Railways will achieve 100 per cent electrification of its broad gauge network in the next few months, much before the end of this fiscal, a senior Railway Ministry official has said.
The interim budget has allocated Rs 6500 crore for further electrification projects. With 100 per cent electrification, Indian Railways will become the largest green railways of the world. Already many regions in India are 100 per cent electrified.
“With a dedicated fund of Rs 6,500 crore in FY25 for further electrification projects, India is committed to achieving complete electrification,” a senior railway official told ANI
The Railways have spent over Rs 46,425 crore on electrification since 2014. But it will take some time for diesel locomotives to be retired and replaced by electric engines and the tide has firmly shifted with more electric engines than diesel engines. As of December 2023, Railways have 10,238 electric and 4,543 diesel locomotives.
The Railways electrified 7,188 kilometres of rail network in 2023-24. Routes that were electrified last year include Ahmedabad-Rajkot-Okha (499 km), Bengaluru-Talguppa (371 km), and Bhatinda-Firozpur-Jalandhar (301 km). The shift to electric traction is likely to cut 24 per cent carbon emissions by 2027-28.
Since 2014-15, Railways have electrified over 40,000 route km on the broad gauge network compared to only 21,80 km in all the years before 2014.
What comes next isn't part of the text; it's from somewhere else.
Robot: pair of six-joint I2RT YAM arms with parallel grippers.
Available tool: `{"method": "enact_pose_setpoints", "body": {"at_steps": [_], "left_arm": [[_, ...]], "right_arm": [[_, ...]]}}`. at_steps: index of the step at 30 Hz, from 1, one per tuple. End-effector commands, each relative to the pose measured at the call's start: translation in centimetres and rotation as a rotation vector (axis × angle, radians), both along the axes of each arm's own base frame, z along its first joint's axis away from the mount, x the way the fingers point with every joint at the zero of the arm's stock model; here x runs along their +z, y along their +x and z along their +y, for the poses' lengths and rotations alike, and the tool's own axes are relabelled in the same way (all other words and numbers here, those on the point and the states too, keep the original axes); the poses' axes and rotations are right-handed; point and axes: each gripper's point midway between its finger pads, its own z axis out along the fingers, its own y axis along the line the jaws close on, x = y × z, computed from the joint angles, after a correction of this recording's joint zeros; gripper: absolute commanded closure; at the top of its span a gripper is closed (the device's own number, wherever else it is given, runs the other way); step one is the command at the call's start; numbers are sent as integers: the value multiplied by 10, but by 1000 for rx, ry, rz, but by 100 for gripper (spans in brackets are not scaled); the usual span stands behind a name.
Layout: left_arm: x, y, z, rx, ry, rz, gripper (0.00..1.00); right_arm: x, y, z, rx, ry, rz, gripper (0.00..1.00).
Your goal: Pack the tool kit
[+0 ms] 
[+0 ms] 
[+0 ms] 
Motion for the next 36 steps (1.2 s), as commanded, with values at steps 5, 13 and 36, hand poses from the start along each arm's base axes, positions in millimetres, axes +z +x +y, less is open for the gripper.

Officials said rail electrification is happening over nine times faster than what it was a decade ago, from 1.42 km per day in 2014-15 to about 19.6 km per day in 2023-24.
India is far ahead of the European Union, the UK, and the US on rail electrification. As per Energy Monitor and Indian railways data, Indian Railways are 95 per cent electrified, as compared to 56 per cent in the EU, 38 per cent in the UK and just one per cent in the US. Switzerland, however, is 99 per cent electrified.
Railway officials said the electrification programme has immense environmental benefits.
They said it is a growth catalyst as well, electrification reduces dependence on imported fossil fuels, projects create jobs during construction and it positions railways as a growth engine for the country’s economy.
Rail electrification is a major strategic initiative in terms of import substitution as electricity is generated domestically.
However, many experts argue that while electrification will save cost and have strategic importance, the Railways mostly take electricity from the grid and 70-80 per cent of the plants use thermal coke to generate power.
Unless electricity is generated from renewable sources, electrification will only mean changing the location of carbon emissions.
Railways have set a target to be the world’s largest green railway with zero carbon emissions by 2030.